Discovering health topics in social media using topic models

Version 5 2014-06-26, 17:53

Version 4 2014-06-26, 17:53

Version 3 2014-06-26, 17:52

Version 2 2014-06-26, 17:45

Version 1 2014-04-25, 20:00

dataset

posted on 2014-06-26, 17:53 authored by Michael PaulMichael Paul

Data set for M. Paul and M. Dredze, "Discovering health topics in social media using topic models".

This includes the set of tweets used in the experiments, and the words associated
with ailments discovered by the Ailment Topic Aspect Model (ATAM).

Contact: Michael Paul (mpaul39@gmail.com)
Released June 26, 2014

atam.topwords.csv
- The most probable words for each ailment. The first column is the ailment ID.
The second column indicates if it is a general (G), symptom (S), or treatment (T) word.
The third column is the word. The fourth column is the probability. Words are shown
in descending order of probability until 90% of the probability mass is accumulated
for each ailment or until probabilities drop below 1.0e-4.

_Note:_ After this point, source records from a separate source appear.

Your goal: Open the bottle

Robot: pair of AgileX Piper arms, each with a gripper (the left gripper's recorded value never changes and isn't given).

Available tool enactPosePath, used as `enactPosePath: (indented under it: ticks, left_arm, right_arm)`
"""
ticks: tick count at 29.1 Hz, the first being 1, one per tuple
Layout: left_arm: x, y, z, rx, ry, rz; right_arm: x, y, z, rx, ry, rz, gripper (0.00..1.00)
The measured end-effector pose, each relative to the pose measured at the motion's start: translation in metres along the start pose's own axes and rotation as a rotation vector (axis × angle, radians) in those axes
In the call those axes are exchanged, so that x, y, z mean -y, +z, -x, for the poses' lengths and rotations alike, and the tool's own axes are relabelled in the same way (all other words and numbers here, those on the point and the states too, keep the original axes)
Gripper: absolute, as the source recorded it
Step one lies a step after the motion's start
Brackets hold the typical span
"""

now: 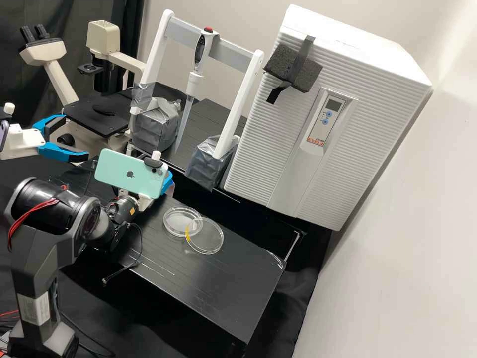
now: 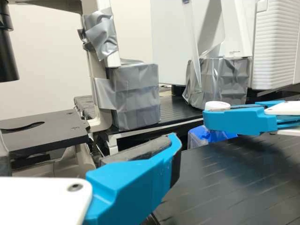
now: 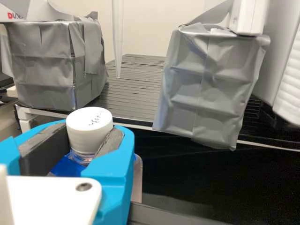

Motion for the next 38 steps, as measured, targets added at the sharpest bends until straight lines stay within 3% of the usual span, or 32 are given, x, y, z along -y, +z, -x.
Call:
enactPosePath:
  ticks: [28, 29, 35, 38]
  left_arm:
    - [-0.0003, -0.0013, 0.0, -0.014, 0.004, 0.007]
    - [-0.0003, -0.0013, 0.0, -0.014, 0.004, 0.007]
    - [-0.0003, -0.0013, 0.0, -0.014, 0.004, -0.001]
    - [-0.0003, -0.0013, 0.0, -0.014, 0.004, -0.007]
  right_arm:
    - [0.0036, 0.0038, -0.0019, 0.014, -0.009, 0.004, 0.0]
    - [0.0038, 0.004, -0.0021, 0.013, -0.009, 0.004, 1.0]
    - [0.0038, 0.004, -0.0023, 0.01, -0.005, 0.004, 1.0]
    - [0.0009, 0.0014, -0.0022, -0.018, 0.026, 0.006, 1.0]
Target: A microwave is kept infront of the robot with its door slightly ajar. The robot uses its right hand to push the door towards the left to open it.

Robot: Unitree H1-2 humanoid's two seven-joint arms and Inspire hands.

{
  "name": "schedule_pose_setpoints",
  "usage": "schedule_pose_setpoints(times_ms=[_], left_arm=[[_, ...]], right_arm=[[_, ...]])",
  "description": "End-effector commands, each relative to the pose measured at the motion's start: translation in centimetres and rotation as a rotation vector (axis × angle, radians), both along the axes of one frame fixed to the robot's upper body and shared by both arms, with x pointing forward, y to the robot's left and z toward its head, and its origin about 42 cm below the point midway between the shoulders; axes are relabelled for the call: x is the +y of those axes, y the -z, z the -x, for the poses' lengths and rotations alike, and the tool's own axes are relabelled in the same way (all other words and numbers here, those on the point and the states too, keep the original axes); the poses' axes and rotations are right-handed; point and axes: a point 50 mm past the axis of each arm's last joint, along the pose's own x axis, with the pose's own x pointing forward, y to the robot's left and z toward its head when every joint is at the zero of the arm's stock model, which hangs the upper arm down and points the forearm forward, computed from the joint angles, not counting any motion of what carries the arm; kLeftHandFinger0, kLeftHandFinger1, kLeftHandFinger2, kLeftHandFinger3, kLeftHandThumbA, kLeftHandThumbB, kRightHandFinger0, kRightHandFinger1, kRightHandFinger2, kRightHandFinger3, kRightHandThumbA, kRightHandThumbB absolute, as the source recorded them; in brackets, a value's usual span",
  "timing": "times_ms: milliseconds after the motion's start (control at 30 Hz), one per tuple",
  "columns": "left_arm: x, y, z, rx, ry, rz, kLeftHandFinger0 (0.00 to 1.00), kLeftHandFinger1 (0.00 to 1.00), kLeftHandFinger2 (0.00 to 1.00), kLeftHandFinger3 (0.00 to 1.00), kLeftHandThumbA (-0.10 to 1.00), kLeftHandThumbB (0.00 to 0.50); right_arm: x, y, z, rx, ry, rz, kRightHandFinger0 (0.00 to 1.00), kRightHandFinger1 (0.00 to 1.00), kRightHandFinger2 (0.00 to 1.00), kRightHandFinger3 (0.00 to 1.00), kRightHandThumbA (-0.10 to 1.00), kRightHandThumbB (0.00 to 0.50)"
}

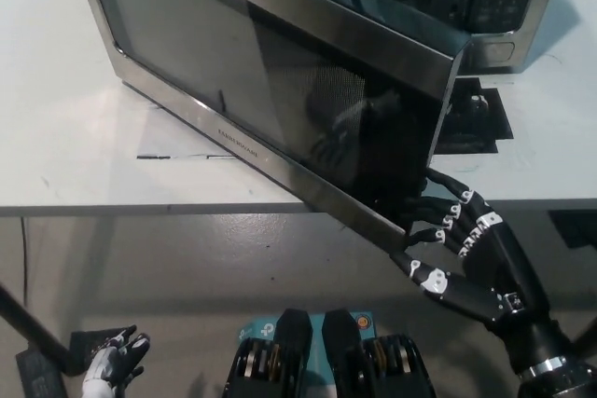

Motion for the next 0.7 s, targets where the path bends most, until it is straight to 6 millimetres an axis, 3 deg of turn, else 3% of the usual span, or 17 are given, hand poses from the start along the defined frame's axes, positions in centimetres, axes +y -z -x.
schedule_pose_setpoints(times_ms=[0,100,133,300,433,500,567,667], left_arm=[[0.7,-1.2,-1.4,-0.056,-0.028,-0.002,1.00,1.00,0.90,0.86,0.39,0.132],[0.8,-1.2,-1.4,-0.057,-0.009,-0.016,1.00,1.00,0.92,0.92,0.42,0.131],[0.8,-1.2,-1.4,-0.054,-0.010,-0.012,1.00,1.00,0.97,0.92,0.42,0.131],[0.8,-1.2,-1.5,-0.053,-0.018,-0.006,1.00,1.00,0.97,0.82,0.41,0.134],[0.6,-1.2,-1.4,-0.069,-0.013,-0.013,1.00,1.00,0.94,0.87,0.41,0.128],[0.6,-1.4,-1.3,-0.071,-0.007,-0.016,1.00,1.00,0.95,0.93,0.42,0.123],[0.8,-1.4,-1.5,-0.061,0.001,-0.035,1.00,1.00,0.93,0.91,0.43,0.131],[0.9,-1.2,-1.4,-0.063,-0.009,-0.018,1.00,1.00,0.95,0.92,0.41,0.127]], right_arm=[[0.8,-1.3,0.1,-0.049,-0.052,-0.036,0.50,0.66,0.71,0.93,0.86,0.127],[0.7,-1.4,0.1,-0.047,-0.048,-0.041,0.50,0.66,0.71,0.93,0.85,0.134],[0.5,-1.3,0.0,-0.042,-0.041,-0.044,0.49,0.65,0.70,0.93,0.85,0.138],[-0.2,-1.0,-0.1,-0.031,-0.008,-0.060,0.50,0.64,0.67,0.91,0.82,0.156],[-0.9,-1.2,0.3,-0.040,0.001,-0.047,0.50,0.66,0.69,0.93,0.86,0.161],[-1.9,-1.2,1.2,-0.043,0.019,-0.024,0.44,0.62,0.68,0.88,0.87,0.159],[-3.0,-1.3,2.4,-0.033,0.036,-0.023,0.38,0.52,0.61,0.83,0.87,0.181],[-3.8,-1.3,3.6,-0.022,0.046,-0.026,0.33,0.45,0.56,0.81,0.85,0.194]])
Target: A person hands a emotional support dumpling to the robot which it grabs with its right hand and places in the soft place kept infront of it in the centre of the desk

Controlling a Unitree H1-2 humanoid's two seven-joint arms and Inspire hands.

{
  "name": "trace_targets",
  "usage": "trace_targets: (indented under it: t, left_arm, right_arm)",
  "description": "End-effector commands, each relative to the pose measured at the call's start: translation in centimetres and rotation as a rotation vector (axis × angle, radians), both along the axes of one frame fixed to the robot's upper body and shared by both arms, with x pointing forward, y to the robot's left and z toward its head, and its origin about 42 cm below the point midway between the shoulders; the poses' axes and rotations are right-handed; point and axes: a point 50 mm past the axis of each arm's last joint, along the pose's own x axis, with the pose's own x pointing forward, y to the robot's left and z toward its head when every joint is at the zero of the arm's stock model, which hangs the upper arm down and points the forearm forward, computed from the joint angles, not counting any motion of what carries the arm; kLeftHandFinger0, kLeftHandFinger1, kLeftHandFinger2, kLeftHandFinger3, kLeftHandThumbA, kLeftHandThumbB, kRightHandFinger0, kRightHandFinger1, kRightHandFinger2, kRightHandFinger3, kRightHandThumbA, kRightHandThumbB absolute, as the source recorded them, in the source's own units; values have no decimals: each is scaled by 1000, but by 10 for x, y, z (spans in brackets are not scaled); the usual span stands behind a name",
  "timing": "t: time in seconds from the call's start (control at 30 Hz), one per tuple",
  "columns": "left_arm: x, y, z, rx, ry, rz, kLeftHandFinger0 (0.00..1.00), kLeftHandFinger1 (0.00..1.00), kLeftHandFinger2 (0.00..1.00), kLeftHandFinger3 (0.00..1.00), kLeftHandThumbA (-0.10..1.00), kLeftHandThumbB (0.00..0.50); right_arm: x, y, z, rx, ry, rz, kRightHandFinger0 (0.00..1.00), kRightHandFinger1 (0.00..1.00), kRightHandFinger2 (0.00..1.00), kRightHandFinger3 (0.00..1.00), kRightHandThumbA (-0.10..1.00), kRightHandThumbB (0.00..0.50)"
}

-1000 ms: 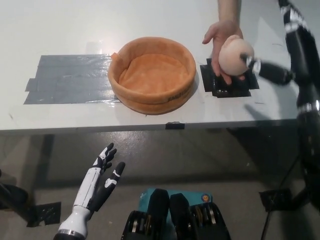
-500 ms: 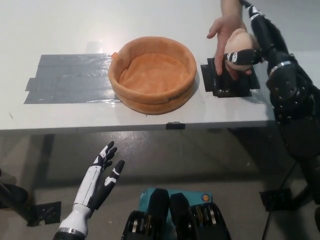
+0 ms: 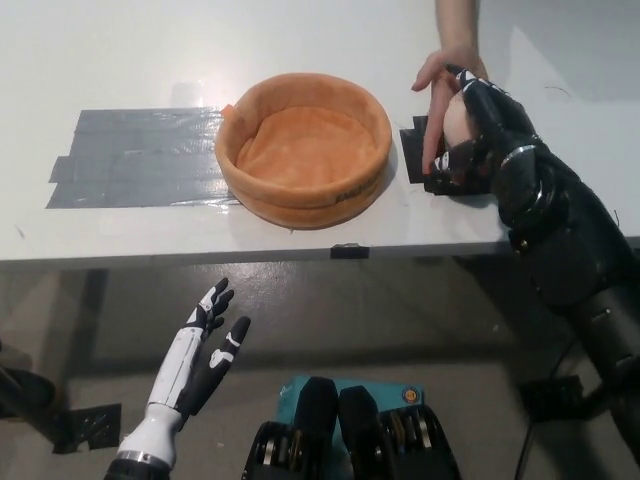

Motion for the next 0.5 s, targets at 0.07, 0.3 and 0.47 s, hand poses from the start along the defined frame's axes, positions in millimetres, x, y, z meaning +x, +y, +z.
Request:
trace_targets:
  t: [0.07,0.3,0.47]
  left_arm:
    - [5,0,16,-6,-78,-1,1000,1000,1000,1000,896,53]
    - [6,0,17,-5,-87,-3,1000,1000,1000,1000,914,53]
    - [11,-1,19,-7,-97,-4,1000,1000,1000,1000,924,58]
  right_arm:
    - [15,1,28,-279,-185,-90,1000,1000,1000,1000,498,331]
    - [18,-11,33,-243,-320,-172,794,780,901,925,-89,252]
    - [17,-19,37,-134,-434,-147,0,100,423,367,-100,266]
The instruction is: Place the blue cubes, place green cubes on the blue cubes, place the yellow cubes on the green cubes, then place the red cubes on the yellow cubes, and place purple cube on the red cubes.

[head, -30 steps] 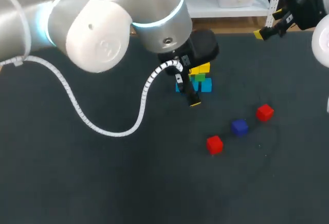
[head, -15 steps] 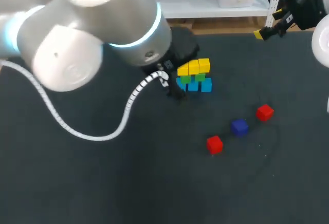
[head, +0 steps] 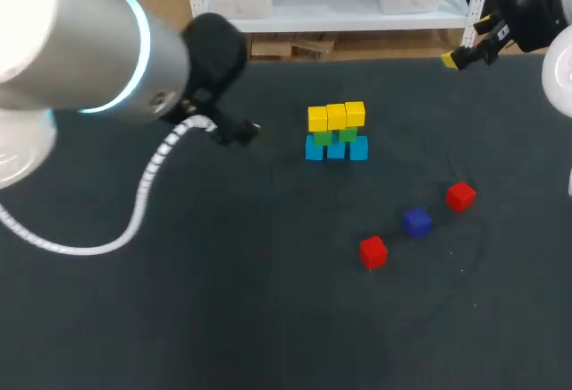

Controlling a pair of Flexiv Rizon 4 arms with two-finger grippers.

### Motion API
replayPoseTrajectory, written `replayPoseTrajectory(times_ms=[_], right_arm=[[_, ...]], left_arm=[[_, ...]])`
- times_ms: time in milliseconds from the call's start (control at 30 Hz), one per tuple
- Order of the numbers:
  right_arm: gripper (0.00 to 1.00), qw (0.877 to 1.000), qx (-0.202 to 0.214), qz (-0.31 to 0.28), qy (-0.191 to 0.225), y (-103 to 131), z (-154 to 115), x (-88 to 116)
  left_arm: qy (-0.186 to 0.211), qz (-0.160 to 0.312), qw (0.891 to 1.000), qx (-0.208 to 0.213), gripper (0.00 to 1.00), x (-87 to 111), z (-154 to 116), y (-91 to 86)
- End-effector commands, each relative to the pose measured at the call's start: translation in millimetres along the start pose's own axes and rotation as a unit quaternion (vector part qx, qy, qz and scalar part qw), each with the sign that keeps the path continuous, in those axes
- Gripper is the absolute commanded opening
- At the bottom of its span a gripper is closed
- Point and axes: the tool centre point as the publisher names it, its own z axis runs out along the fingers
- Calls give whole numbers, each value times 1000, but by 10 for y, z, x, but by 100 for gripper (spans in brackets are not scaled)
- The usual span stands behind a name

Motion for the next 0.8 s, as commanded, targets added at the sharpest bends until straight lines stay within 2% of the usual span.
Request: replayPoseTrajectory(times_ms=[33,133,433,600,800], right_arm=[[100,1000,-2,0,-1,-10,2,2],[100,1000,-2,0,-1,-10,2,2],[100,1000,-2,0,-1,-10,2,2],[100,1000,-2,0,-1,-10,2,2],[100,1000,-2,0,-1,-10,2,2]], left_arm=[[-41,-22,999,-5,100,126,-23,136],[-55,-36,998,-8,100,116,-2,267],[-65,-74,994,-41,100,134,-34,824],[-68,-84,993,-51,100,141,-59,971],[-73,-97,991,-58,100,167,-41,1060]])
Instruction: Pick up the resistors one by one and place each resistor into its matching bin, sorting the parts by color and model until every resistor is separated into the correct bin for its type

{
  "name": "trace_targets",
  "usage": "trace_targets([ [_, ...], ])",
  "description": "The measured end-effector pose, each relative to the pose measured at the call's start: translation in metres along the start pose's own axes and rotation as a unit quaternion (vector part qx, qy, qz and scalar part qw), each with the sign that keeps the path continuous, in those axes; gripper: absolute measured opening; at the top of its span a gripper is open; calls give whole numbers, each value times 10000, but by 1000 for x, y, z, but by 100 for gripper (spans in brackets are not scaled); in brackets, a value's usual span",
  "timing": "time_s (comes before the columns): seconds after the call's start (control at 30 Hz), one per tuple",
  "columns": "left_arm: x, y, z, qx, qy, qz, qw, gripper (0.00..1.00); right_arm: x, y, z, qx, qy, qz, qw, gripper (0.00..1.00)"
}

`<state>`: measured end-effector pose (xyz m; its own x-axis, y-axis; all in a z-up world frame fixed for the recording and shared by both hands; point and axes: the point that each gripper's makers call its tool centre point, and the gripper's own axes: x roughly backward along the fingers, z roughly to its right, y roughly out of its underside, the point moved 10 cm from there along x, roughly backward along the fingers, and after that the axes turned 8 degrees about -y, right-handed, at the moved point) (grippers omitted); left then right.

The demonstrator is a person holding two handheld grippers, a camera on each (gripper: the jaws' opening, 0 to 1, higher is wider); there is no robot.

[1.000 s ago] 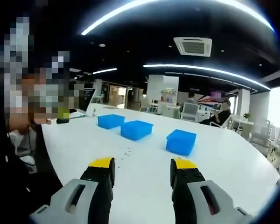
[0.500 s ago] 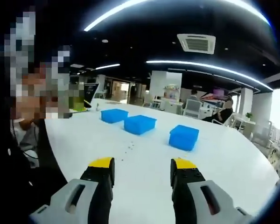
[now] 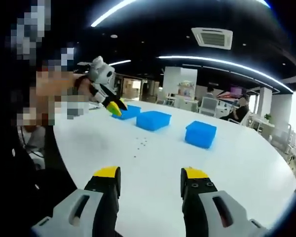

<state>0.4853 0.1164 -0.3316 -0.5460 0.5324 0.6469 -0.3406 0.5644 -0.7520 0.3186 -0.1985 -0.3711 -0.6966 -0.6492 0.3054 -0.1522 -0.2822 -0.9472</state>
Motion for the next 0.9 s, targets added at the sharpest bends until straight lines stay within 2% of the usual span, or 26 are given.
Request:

atam.tweets.x.csv (for x=[0-9])
- The tweets used in the study. The first column is the tweet ID. The second column
indicates the ailment ID for the ailment sampled for that tweet.
(See the atam.topwords.csv file for the most probable words associated with each ailment ID.)
Full tweets can be downloaded using the tweet ID through the Twitter API
(https://dev.twitter.com/docs/api/1.1).

keywords.txt
- The set of 269 health-related keywords used in our keyword-filtered Twitter stream as part of our dataset.

keywords_x.txt (for x={diseases,symptoms,treatments})
- The set of approximately 20,000 keyphrases crawled from wrongdiagnosis.com describing
the names of diseases, symptoms, and treatments and medications. These keyword lists are
used to create input for ATAM (which requires phrases to be labeled as symptoms or treatments),
and also to initially filter our dataset when constructing our health classifiers.